In its most general form, a logical language is a set of rules for constructing formulas for some logic, which can then be assigned truth values based on the rules of that logic.

A logical language $\mathcal{L}$ consists of:

• A set $F$ of function symbols (common examples include $+$ and $\cdot$ )
• A set $R$ of relation symbols (common examples include $=$ and $<$ )
• A set $C$ of logical connectives (usually $\neg$ , $\wedge$ , $\vee$ , $\rightarrow$ and $\leftrightarrow$ )
• A set $Q$ of quantifiers (usuallly $\forall$ and $\exists$ )
• A set $V$ of variables

Every function symbol, relation symbol, and connective is associated with an arity (the set of $n$ -ary function symbols is denoted $F_n$ , and similarly for relation symbols and connectives). Each quantifier is a generalized quantifier associated with a quantifier type $\langle n_1,\ldots,n_n\rangle$ .

The underlying logic has a (possibly empty) set of types $T$ . There is a function $\operatorname{Type}:F\cup V\rightarrow T$ which assignes a type to each function and variable. For each arity $n$ is a function $\operatorname{Inputs}_n:F_n\cup R_n\rightarrow T^n$ which gives the types of each of the arguments to a function symbol or relation. In addition, for each quantifier type $\langle n_1,\ldots,n_n\rangle$ there is a function $\operatorname{Inputs}_{\langle n_1,\ldots,n_n\rangle}$ defined on $Q_{\langle n_1,\ldots,n_n\rangle}$ (the set of quantifiers of that type) which gives an $n$ -tuple of $n_i$ -tuples of types of the arguments taken by formulas the quantifier applies to.
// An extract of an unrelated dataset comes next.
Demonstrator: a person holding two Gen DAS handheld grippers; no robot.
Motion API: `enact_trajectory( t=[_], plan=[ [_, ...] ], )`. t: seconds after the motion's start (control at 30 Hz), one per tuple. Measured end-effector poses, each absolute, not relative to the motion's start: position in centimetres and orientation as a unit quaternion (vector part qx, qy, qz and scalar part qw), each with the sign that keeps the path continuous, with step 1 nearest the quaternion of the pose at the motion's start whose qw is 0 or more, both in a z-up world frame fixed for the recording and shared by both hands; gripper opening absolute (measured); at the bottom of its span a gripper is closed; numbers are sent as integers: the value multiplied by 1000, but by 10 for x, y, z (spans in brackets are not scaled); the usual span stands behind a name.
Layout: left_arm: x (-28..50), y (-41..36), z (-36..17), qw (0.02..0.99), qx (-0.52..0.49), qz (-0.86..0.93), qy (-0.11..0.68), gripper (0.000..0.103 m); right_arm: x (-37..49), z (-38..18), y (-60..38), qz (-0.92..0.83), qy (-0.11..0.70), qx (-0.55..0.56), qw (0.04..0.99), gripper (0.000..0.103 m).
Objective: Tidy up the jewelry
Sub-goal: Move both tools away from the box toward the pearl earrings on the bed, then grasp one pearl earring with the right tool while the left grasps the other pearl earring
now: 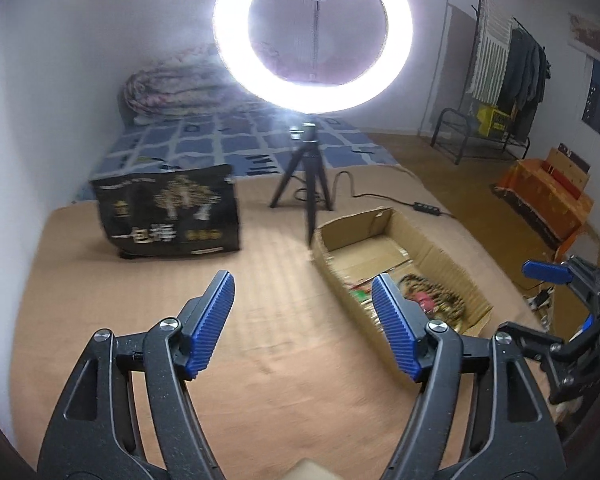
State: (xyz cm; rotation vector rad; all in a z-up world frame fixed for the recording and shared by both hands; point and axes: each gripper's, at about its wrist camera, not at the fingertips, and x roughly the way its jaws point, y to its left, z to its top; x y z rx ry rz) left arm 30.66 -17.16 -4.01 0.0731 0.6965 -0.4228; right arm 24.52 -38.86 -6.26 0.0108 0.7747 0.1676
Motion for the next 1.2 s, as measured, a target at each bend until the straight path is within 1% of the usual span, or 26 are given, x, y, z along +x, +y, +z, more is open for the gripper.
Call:
enact_trajectory(
  t=[0.3,0.47,0.53,0.6,0.63,0.7,0.83,0.87,0.9,1.03,1.1,1.17,1.2],
  plan=[
    [284,-95,-58,925,66,-160,339,73,231,-75,-350,115,375,-12,920,103],
    [281,-49,-83,921,43,-133,364,73,227,-89,-322,149,378,-16,913,103],
    [280,-36,-92,918,27,-130,373,69,226,-96,-308,164,381,-21,910,103],
    [280,-26,-101,915,16,-128,383,59,224,-104,-294,182,383,-23,905,102],
    [280,-22,-107,913,10,-128,388,56,223,-108,-287,190,385,-23,903,101],
    [280,-15,-119,907,-3,-131,400,48,222,-116,-276,205,391,-21,897,96],
    [277,-10,-136,902,-11,-137,410,42,223,-135,-252,238,408,-12,881,87],
    [276,-9,-141,900,-13,-142,412,41,224,-143,-245,250,417,-10,874,82],
    [275,-8,-144,899,-14,-144,414,40,225,-148,-240,257,421,-9,870,77],
    [272,-4,-156,894,-13,-153,420,38,223,-168,-217,283,432,-13,856,66],
    [273,-3,-163,891,-13,-157,426,38,220,-177,-204,296,437,-26,849,57],
    [274,-1,-169,887,-15,-157,433,38,218,-184,-193,303,440,-42,844,53],
    [275,0,-172,886,-16,-158,436,38,216,-187,-187,306,441,-50,842,49]
  ],
)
The terms of $\mathcal{L}$ of type $t\in T$ are built as follows:

1. If $v$ is a variable such that $\operatorname{Type}(v)=t$ then $v$ is a term of type $t$
2. If $f$ is an $n$ -ary function symbol such that $\operatorname{Type}(f)=t$ and $t_1,\ldots,t_n$ are terms such that for each $i<n$ $\operatorname{Type}(t_i)=(\operatorname{Inputs}_n(f))_i$ then $ft_1,\ldots,t_n$ is a term of type $t$

The formulas of $\mathcal{L}$ are built as follows:

1. If $r$ is an $n$ -ary relation symbol and $t_1,\ldots,t_n$ are terms such that $\operatorname{Type}(t_i)=(\operatorname{Inputs}_n(r))_i$ then $rt_1,\ldots,t_n$ is a formula
2. If $c$ is an $n$ -ary connective and $f_1,\ldots,f_n$ are formulas then $cf_1,\ldots,f_n$ is a formula
3. If $q$ is a quantifier of type $\langle n_1,\ldots,n_n\rangle$ , $v_{1,1},\ldots,v_{1,n_1},v_{2,1},\ldots,v_{n,1},\ldots,v_{n,n_n}$ are a sequence of variables such that $\operatorname{Type}(v_{i,j})=((\operatorname{Inputs}_{\langle n_1,\ldots,n_n\rangle}(q))_j)_i$ and $f_1,\ldots,f_n$ are formulas then $qv_{1,1},\ldots,v_{1,n_1},v_{2,1},\ldots,v_{n,1},\ldots,v_{n,n_n}f_1,\ldots,f_n$ is a formula

Generally the connectives, quantifiers, and variables are specified by the appropriate logic, while the function and relation symbols are specified for particular languages. Note that $0$ -ary functions are usually called constants.

If there is only one type which is equated directly with truth values then this is essentially a propositional logic. If the standard quantifiers and connectives are used, there is only one type, and one of the relations is $=$ (with its usual semantics), this produces first order logic. If the standard quantifiers and connectives are used, there are two types, and the relations include $=$ and $\in$ with appropriate semantics, this is second order logic (a slightly different formulation replaces $\in$ with a $2$ -ary function which represents function application; this views second order objects as functions rather than sets).

Note that often connectives are written with infix notation with parentheses used to control order of operations.